§ **Task directions**
Your task is to repeat the data exactly, every line of it.

§ **Task input**
..........
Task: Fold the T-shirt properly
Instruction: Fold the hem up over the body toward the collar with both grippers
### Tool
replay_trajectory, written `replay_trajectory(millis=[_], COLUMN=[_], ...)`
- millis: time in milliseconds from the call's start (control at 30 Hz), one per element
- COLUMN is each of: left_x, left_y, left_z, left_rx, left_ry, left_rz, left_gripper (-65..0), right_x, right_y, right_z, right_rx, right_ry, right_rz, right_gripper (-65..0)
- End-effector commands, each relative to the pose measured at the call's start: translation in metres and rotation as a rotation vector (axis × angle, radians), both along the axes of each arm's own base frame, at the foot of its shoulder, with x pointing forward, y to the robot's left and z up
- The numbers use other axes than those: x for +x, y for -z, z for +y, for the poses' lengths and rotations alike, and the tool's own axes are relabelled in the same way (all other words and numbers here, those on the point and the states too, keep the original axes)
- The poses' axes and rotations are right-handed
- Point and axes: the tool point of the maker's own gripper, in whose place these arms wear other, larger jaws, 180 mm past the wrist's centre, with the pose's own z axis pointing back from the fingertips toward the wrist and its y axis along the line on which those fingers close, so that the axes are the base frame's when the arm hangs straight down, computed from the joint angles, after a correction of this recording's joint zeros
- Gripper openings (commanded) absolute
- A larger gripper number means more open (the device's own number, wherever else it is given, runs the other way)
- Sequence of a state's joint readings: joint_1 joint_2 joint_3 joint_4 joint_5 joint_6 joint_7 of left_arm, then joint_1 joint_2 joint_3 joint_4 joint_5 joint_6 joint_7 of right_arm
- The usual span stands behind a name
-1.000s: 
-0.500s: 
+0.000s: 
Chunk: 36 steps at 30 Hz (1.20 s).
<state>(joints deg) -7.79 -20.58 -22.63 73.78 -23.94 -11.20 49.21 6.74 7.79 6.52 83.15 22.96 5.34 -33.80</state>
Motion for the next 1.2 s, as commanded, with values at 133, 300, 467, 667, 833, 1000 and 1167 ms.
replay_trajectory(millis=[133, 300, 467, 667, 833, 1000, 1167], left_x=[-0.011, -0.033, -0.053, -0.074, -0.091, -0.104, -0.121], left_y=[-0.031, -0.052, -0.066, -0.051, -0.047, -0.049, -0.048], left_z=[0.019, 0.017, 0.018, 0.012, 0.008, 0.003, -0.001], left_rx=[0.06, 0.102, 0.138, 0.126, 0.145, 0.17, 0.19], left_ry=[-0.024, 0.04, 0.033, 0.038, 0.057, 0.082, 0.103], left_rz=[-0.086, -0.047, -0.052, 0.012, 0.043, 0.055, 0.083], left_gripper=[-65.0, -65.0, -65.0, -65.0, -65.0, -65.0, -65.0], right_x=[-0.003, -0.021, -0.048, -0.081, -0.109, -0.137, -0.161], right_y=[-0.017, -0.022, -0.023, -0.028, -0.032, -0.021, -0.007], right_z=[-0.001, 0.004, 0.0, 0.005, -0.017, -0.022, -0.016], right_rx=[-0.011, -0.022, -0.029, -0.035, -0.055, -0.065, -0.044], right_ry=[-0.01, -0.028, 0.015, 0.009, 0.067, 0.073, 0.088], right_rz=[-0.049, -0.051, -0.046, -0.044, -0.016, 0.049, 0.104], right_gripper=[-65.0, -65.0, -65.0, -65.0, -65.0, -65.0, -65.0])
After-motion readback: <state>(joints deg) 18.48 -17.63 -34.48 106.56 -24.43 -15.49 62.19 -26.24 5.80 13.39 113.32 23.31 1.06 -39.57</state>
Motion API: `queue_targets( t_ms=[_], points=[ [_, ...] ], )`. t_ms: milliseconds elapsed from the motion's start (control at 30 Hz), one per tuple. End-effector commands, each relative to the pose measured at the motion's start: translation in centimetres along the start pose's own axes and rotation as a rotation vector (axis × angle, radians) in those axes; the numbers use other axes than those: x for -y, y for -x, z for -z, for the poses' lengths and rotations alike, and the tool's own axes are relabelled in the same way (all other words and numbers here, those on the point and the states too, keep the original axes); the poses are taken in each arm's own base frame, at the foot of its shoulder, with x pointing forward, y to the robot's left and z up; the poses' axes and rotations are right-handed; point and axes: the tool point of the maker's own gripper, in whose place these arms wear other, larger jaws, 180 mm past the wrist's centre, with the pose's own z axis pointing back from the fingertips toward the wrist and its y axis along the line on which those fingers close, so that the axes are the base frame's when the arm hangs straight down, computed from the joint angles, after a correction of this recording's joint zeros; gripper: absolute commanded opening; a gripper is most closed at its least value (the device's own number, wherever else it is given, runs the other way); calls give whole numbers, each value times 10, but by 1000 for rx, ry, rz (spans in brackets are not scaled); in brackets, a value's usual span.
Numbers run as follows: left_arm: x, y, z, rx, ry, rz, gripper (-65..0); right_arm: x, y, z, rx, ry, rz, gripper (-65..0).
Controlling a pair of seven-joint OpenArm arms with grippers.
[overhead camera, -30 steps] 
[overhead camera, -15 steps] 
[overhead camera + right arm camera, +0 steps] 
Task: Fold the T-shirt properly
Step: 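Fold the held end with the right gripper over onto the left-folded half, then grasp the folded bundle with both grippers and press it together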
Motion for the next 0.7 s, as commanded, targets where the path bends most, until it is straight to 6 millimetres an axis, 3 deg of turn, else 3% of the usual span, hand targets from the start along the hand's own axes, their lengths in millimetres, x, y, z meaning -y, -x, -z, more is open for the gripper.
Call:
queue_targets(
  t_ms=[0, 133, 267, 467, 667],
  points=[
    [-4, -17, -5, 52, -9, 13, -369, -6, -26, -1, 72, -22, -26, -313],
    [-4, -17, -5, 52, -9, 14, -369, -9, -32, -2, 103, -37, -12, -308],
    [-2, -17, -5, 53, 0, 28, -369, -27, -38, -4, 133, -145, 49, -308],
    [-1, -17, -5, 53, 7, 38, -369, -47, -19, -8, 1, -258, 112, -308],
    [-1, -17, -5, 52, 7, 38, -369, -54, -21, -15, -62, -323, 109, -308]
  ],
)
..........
§ **Solution for this exercise**
Task: Fold the T-shirt properly
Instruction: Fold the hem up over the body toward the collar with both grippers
### Tool
replay_trajectory, written `replay_trajectory(millis=[_], COLUMN=[_], ...)`
- millis: time in milliseconds from the call's start (control at 30 Hz), one per element
- COLUMN is each of: left_x, left_y, left_z, left_rx, left_ry, left_rz, left_gripper (-65..0), right_x, right_y, right_z, right_rx, right_ry, right_rz, right_gripper (-65..0)
- End-effector commands, each relative to the pose measured at the call's start: translation in metres and rotation as a rotation vector (axis × angle, radians), both along the axes of each arm's own base frame, at the foot of its shoulder, with x pointing forward, y to the robot's left and z up
- The numbers use other axes than those: x for +x, y for -z, z for +y, for the poses' lengths and rotations alike, and the tool's own axes are relabelled in the same way (all other words and numbers here, those on the point and the states too, keep the original axes)
- The poses' axes and rotations are right-handed
- Point and axes: the tool point of the maker's own gripper, in whose place these arms wear other, larger jaws, 180 mm past the wrist's centre, with the pose's own z axis pointing back from the fingertips toward the wrist and its y axis along the line on which those fingers close, so that the axes are the base frame's when the arm hangs straight down, computed from the joint angles, after a correction of this recording's joint zeros
- Gripper openings (commanded) absolute
- A larger gripper number means more open (the device's own number, wherever else it is given, runs the other way)
- Sequence of a state's joint readings: joint_1 joint_2 joint_3 joint_4 joint_5 joint_6 joint_7 of left_arm, then joint_1 joint_2 joint_3 joint_4 joint_5 joint_6 joint_7 of right_arm
- The usual span stands behind a name
-1.000s: 
-0.500s: 
+0.000s: 
Chunk: 36 steps at 30 Hz (1.20 s).
<state>(joints deg) -7.79 -20.58 -22.63 73.78 -23.94 -11.20 49.21 6.74 7.79 6.52 83.15 22.96 5.34 -33.80</state>
Motion for the next 1.2 s, as commanded, with values at 133, 300, 467, 667, 833, 1000 and 1167 ms.
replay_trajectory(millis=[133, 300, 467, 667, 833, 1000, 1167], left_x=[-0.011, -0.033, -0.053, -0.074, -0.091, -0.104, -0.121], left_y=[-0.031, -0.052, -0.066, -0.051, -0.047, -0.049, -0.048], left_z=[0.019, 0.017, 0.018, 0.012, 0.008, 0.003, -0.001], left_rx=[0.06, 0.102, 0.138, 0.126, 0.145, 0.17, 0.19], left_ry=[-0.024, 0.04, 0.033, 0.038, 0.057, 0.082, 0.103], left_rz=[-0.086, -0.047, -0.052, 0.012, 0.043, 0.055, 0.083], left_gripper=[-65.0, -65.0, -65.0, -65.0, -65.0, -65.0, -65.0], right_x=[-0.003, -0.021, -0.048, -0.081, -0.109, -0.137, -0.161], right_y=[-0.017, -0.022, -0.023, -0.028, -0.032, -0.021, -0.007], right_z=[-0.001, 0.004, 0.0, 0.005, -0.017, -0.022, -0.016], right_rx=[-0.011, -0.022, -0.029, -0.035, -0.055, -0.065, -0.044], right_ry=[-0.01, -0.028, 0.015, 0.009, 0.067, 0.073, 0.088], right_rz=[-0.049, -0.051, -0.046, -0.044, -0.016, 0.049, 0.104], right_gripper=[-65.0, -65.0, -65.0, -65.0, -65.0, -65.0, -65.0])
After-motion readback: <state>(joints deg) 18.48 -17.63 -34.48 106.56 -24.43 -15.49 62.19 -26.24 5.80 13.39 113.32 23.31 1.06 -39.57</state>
Motion API: `queue_targets( t_ms=[_], points=[ [_, ...] ], )`. t_ms: milliseconds elapsed from the motion's start (control at 30 Hz), one per tuple. End-effector commands, each relative to the pose measured at the motion's start: translation in centimetres along the start pose's own axes and rotation as a rotation vector (axis × angle, radians) in those axes; the numbers use other axes than those: x for -y, y for -x, z for -z, for the poses' lengths and rotations alike, and the tool's own axes are relabelled in the same way (all other words and numbers here, those on the point and the states too, keep the original axes); the poses are taken in each arm's own base frame, at the foot of its shoulder, with x pointing forward, y to the robot's left and z up; the poses' axes and rotations are right-handed; point and axes: the tool point of the maker's own gripper, in whose place these arms wear other, larger jaws, 180 mm past the wrist's centre, with the pose's own z axis pointing back from the fingertips toward the wrist and its y axis along the line on which those fingers close, so that the axes are the base frame's when the arm hangs straight down, computed from the joint angles, after a correction of this recording's joint zeros; gripper: absolute commanded opening; a gripper is most closed at its least value (the device's own number, wherever else it is given, runs the other way); calls give whole numbers, each value times 10, but by 1000 for rx, ry, rz (spans in brackets are not scaled); in brackets, a value's usual span.
Numbers run as follows: left_arm: x, y, z, rx, ry, rz, gripper (-65..0); right_arm: x, y, z, rx, ry, rz, gripper (-65..0).
Controlling a pair of seven-joint OpenArm arms with grippers.
[overhead camera, -30 steps] 
[overhead camera, -15 steps] 
[overhead camera + right arm camera, +0 steps] 
Task: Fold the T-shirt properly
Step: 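Fold the held end with the right gripper over onto the left-folded half, then grasp the folded bundle with both grippers and press it together
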Motion for the next 0.7 s, as commanded, targets where the path bends most, until it is straight to 6 millimetres an axis, 3 deg of turn, else 3% of the usual span, hand targets from the start along the hand's own axes, their lengths in millimetres, x, y, z meaning -y, -x, -z, more is open for the gripper.
Call:
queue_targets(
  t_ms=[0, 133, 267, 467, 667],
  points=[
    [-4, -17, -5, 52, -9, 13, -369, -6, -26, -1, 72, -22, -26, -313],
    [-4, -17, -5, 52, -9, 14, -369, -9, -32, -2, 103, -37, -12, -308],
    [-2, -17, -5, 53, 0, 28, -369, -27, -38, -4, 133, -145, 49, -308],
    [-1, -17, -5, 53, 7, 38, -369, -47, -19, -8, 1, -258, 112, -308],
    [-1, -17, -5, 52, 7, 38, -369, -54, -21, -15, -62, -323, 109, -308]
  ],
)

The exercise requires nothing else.